(Supplied entries Opens)
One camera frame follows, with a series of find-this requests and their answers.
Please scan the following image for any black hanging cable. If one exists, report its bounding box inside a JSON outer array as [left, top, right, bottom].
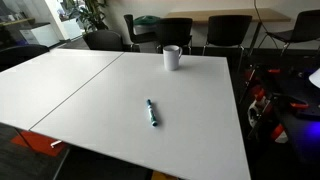
[[253, 0, 278, 48]]

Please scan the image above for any black marker pen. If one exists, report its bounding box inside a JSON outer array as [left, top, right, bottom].
[[145, 98, 159, 128]]

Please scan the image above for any white ceramic mug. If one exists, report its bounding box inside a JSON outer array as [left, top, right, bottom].
[[162, 44, 184, 72]]

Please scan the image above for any black plastic chair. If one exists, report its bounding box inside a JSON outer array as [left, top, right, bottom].
[[258, 9, 320, 58], [155, 17, 194, 56], [123, 13, 158, 53], [202, 14, 253, 73]]

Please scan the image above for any green bag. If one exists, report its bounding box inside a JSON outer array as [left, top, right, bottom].
[[133, 15, 162, 27]]

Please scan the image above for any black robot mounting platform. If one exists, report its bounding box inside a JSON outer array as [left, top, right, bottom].
[[271, 64, 320, 166]]

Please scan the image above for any green leafy plant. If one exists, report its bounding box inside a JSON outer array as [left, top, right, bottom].
[[64, 0, 110, 33]]

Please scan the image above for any white planter box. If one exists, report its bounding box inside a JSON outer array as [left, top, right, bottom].
[[61, 17, 84, 41]]

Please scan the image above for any orange handled black clamp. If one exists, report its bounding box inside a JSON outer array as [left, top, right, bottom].
[[248, 123, 286, 141], [273, 94, 311, 111], [247, 66, 282, 83], [240, 84, 268, 104]]

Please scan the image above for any metal table leg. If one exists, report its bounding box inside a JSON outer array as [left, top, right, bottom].
[[49, 139, 63, 149]]

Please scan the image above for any black padded chair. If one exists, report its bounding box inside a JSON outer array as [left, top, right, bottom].
[[0, 44, 50, 73], [82, 29, 141, 53]]

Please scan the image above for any wooden meeting table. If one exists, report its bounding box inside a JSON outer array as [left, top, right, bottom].
[[164, 7, 292, 57]]

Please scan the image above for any white low cabinet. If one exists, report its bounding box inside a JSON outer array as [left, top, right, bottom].
[[19, 22, 61, 48]]
(Supplied entries Closes)
Leave the pictures out and copy the rest of the data exactly.

One camera frame follows, with a series of find-this requests and their answers.
Please scan the following image for any black hanging cable. If one exists, report its bounding box inside a JSON outer array as [left, top, right, bottom].
[[253, 0, 278, 48]]

Please scan the image above for any black marker pen. If one exists, report its bounding box inside a JSON outer array as [left, top, right, bottom].
[[145, 98, 159, 128]]

Please scan the image above for any white ceramic mug. If one exists, report its bounding box inside a JSON outer array as [left, top, right, bottom].
[[162, 44, 184, 72]]

Please scan the image above for any black plastic chair. If one exists, report its bounding box inside a JSON outer array as [left, top, right, bottom].
[[258, 9, 320, 58], [155, 17, 194, 56], [123, 13, 158, 53], [202, 14, 253, 73]]

Please scan the image above for any green bag. If one exists, report its bounding box inside a JSON outer array as [left, top, right, bottom].
[[133, 15, 162, 27]]

Please scan the image above for any black robot mounting platform. If one exists, report its bounding box inside a JSON outer array as [left, top, right, bottom].
[[271, 64, 320, 166]]

Please scan the image above for any green leafy plant. If one exists, report its bounding box inside a JSON outer array as [left, top, right, bottom].
[[64, 0, 110, 33]]

Please scan the image above for any white planter box. If one exists, report its bounding box inside a JSON outer array as [left, top, right, bottom].
[[61, 17, 84, 41]]

Please scan the image above for any orange handled black clamp. If one exists, report its bounding box inside a JSON outer array as [left, top, right, bottom].
[[248, 123, 286, 141], [273, 94, 311, 111], [247, 66, 282, 83], [240, 84, 268, 104]]

Please scan the image above for any metal table leg. If one exists, report its bounding box inside a JSON outer array as [left, top, right, bottom].
[[49, 139, 63, 149]]

Please scan the image above for any black padded chair. If one exists, report its bounding box inside a JSON outer array as [left, top, right, bottom].
[[0, 44, 50, 73], [82, 29, 141, 53]]

Please scan the image above for any wooden meeting table. If one exists, report its bounding box inside a JSON outer array as [left, top, right, bottom].
[[164, 7, 292, 57]]

Please scan the image above for any white low cabinet. If one exists, report its bounding box inside a JSON outer array as [left, top, right, bottom].
[[19, 22, 61, 48]]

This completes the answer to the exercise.